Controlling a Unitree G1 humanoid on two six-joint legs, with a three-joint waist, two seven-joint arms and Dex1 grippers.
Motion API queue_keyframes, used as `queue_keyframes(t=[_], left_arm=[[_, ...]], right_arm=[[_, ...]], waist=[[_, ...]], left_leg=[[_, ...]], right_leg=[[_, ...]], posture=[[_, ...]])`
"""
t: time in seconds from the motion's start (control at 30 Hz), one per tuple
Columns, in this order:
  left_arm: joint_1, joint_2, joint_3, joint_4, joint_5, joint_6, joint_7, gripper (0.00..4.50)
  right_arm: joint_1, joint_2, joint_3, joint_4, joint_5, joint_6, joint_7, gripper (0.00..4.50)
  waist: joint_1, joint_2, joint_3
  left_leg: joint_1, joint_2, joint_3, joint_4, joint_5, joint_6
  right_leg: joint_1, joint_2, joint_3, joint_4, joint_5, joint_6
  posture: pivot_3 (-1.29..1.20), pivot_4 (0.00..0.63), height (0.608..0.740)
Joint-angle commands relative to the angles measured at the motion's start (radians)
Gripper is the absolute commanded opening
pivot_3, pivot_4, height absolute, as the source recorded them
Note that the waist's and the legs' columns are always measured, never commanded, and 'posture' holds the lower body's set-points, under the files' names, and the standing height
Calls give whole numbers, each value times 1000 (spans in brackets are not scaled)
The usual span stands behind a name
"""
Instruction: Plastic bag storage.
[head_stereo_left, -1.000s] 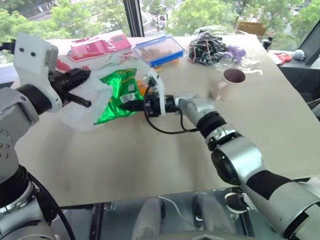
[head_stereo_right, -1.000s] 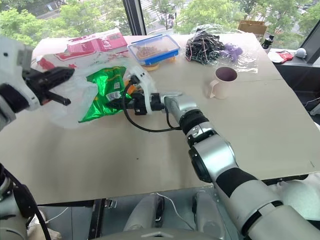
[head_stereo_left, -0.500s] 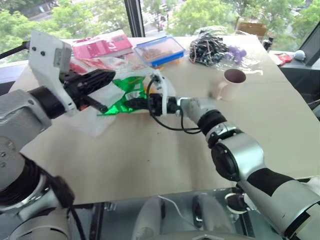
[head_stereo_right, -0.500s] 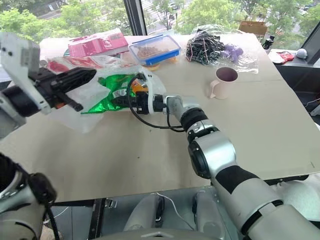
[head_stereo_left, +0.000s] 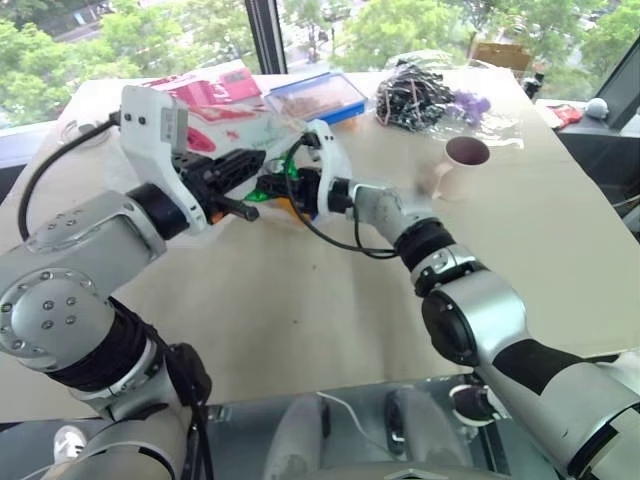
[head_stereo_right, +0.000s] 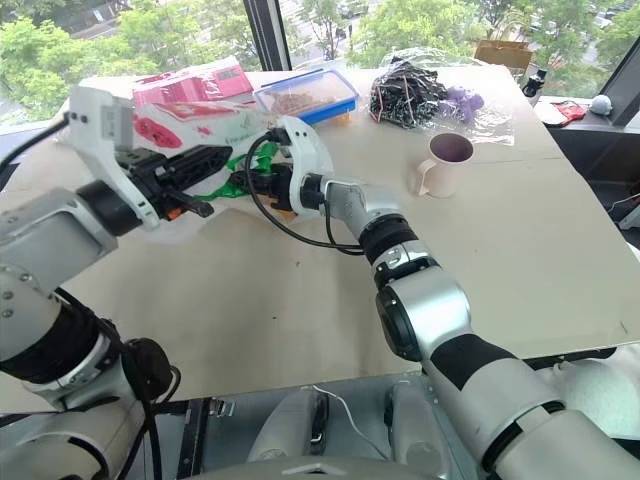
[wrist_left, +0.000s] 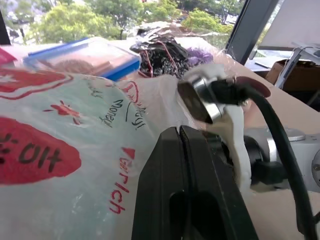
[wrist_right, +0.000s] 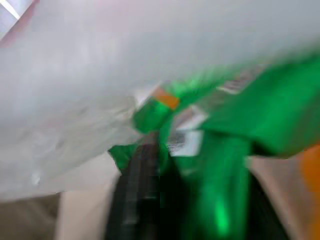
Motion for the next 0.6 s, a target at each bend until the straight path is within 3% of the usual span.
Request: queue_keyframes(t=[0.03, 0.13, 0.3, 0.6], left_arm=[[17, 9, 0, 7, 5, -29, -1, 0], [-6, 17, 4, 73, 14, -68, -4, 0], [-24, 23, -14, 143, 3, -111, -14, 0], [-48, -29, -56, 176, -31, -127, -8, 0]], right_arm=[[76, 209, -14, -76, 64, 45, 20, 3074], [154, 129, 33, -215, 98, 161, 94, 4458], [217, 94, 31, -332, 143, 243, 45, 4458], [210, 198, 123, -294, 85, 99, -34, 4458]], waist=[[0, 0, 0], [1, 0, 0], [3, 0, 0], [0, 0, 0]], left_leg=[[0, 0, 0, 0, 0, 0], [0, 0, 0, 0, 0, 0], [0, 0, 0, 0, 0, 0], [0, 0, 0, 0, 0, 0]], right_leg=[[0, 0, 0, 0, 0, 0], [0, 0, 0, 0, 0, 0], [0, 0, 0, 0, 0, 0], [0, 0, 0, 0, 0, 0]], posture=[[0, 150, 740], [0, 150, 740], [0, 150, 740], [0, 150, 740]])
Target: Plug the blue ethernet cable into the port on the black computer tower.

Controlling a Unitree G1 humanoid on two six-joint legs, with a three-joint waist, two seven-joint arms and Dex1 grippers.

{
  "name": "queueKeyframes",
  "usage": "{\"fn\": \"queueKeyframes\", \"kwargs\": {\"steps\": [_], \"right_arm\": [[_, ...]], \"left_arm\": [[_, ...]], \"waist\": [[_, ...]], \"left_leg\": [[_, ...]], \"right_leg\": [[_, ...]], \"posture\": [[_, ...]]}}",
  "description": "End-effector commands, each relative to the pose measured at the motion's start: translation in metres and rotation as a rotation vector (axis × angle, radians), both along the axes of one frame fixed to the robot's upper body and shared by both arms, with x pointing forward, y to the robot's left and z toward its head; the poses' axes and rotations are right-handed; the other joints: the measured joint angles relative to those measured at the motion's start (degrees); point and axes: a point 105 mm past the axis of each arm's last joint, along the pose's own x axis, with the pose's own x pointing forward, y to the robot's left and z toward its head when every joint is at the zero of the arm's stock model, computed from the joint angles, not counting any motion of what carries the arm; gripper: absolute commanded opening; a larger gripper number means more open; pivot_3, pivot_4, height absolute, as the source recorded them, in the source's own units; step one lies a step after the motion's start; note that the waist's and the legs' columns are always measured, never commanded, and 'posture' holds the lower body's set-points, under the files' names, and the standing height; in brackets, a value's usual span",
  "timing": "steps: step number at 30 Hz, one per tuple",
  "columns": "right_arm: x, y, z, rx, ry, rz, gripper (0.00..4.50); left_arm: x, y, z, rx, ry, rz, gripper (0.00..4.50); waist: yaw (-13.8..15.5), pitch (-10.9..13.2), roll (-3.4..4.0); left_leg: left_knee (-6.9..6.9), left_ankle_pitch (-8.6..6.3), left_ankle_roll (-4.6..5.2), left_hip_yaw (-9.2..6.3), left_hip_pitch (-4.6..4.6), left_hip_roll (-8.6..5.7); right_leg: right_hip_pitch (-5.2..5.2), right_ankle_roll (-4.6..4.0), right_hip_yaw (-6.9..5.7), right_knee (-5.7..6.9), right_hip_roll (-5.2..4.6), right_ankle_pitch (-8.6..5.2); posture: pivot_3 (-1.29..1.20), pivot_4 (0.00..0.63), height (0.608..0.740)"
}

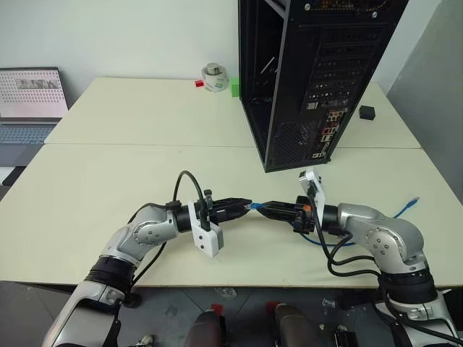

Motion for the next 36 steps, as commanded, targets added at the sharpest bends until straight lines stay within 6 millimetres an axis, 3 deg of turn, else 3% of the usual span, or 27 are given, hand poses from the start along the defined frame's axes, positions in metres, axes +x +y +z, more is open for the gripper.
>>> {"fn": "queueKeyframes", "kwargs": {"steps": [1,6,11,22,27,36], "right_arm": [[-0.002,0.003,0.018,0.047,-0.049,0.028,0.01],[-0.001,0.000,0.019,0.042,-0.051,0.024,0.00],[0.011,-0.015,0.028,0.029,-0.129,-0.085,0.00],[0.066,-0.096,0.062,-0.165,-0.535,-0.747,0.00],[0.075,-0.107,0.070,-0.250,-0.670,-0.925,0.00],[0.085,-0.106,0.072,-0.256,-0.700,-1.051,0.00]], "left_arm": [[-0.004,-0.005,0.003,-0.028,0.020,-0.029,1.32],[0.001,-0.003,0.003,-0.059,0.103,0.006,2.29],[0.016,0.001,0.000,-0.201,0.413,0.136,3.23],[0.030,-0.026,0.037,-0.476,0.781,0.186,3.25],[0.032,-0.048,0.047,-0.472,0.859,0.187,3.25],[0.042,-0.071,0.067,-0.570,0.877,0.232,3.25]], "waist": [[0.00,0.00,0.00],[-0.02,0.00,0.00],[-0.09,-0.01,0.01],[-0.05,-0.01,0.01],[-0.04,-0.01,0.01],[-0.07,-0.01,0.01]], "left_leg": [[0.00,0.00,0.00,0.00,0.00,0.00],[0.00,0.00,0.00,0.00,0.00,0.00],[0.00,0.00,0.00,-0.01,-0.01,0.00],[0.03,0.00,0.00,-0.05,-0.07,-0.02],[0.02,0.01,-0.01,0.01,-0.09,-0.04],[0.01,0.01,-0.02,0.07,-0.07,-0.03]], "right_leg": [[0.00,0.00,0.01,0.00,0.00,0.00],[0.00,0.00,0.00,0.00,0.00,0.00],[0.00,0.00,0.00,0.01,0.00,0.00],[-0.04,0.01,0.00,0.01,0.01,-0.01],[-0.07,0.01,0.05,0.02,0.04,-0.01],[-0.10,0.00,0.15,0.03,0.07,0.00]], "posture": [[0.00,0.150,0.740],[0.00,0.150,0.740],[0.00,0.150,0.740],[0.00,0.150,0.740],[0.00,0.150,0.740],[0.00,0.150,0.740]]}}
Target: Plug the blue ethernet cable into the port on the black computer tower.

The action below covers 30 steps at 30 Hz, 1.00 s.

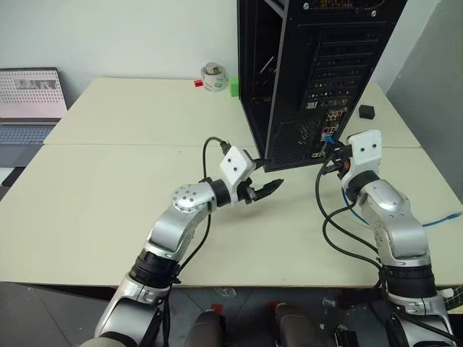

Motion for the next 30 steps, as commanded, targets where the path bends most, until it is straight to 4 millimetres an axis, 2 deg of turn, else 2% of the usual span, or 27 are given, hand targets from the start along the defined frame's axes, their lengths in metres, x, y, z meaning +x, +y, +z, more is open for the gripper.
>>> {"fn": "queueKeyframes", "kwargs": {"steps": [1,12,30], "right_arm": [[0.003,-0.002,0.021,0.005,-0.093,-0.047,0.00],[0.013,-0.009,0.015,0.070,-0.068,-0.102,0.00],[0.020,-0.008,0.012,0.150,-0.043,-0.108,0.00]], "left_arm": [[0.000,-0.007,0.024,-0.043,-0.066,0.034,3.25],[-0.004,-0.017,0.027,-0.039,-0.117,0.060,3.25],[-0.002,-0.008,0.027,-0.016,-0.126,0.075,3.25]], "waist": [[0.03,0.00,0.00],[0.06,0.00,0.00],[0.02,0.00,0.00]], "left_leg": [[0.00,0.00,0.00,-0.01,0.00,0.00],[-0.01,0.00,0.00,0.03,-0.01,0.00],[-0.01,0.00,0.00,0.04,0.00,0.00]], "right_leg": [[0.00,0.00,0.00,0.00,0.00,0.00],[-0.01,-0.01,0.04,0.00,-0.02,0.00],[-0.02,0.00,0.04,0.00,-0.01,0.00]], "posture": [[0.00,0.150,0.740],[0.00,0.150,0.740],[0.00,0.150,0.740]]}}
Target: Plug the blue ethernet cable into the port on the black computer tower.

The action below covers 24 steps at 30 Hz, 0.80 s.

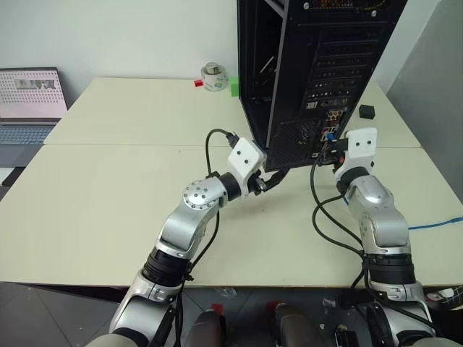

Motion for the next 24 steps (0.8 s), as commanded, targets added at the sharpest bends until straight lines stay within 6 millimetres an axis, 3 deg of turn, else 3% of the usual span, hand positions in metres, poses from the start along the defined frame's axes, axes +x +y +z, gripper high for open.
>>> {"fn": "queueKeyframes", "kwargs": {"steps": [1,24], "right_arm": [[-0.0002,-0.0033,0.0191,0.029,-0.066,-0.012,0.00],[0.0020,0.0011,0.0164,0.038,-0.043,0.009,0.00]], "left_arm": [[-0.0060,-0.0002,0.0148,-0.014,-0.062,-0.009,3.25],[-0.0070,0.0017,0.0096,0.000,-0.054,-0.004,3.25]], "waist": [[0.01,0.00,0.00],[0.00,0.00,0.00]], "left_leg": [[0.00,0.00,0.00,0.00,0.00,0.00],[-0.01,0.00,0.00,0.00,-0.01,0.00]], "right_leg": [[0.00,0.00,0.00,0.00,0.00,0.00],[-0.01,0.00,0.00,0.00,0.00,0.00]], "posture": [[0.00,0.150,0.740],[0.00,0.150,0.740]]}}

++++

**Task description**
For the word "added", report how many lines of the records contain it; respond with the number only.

**Exercise answer**
2